**ACTIVITY**
Which lines of the data include the string "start"? List them all.

[[ GIVEN MATERIAL, beginning ]]

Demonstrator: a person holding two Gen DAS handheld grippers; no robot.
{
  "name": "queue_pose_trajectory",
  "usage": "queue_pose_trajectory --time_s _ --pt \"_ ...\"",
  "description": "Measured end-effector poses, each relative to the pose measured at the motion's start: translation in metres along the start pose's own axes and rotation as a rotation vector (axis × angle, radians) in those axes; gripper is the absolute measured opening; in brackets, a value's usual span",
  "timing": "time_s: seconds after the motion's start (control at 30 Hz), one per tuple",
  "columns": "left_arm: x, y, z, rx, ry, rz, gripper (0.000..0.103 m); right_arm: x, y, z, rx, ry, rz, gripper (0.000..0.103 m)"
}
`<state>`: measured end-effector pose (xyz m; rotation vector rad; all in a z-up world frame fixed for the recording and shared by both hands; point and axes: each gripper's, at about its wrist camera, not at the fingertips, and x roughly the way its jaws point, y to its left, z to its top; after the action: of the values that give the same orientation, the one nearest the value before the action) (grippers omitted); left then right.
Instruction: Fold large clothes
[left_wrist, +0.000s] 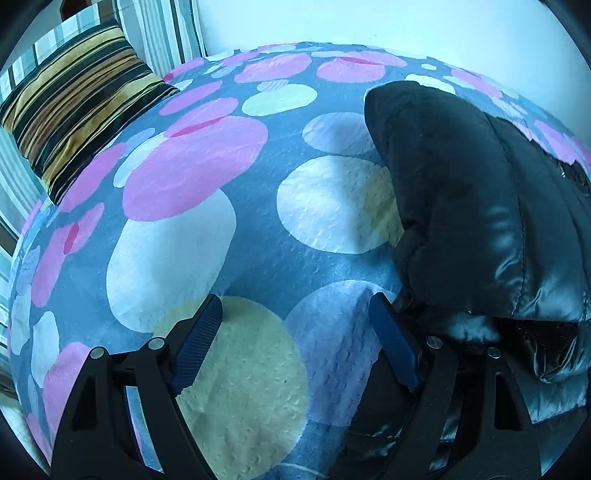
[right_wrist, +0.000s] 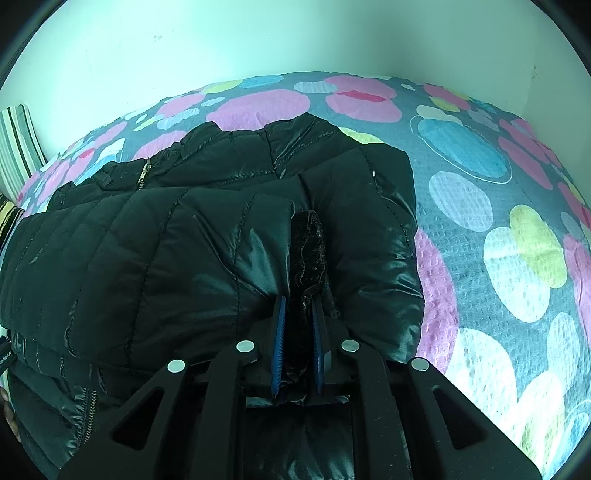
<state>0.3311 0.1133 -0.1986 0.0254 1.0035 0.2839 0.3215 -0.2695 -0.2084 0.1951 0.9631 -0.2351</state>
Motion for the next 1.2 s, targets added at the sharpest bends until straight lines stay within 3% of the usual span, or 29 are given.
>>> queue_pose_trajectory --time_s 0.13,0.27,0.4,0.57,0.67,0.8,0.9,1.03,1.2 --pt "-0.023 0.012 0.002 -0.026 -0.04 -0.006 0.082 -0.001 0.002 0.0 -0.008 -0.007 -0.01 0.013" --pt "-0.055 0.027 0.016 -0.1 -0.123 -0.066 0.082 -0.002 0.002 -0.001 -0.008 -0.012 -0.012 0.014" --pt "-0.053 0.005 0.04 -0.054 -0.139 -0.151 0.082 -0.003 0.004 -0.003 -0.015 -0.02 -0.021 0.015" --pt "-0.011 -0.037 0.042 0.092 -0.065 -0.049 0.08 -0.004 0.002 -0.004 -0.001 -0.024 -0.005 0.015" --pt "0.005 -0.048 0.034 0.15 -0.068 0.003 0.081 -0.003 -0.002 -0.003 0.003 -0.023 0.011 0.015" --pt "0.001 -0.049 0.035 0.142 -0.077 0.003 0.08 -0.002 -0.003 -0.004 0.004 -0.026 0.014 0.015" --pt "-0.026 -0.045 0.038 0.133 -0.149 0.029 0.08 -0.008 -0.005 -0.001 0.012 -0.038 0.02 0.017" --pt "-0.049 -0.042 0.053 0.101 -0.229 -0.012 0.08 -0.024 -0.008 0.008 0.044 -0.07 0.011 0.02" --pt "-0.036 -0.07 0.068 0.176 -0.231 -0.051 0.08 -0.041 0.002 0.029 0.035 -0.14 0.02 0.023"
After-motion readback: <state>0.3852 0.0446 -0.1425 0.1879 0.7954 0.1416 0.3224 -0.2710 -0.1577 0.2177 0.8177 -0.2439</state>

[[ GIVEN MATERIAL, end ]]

**WRITTEN ANSWER**
  "description": "Measured end-effector poses, each relative to the pose measured at the motion's start: translation in metres along the start pose's own axes and rotation as a rotation vector (axis × angle, radians) in those axes; gripper is the absolute measured opening; in brackets, a value's usual span",
  "timing": "time_s: seconds after the motion's start (control at 30 Hz), one per tuple",

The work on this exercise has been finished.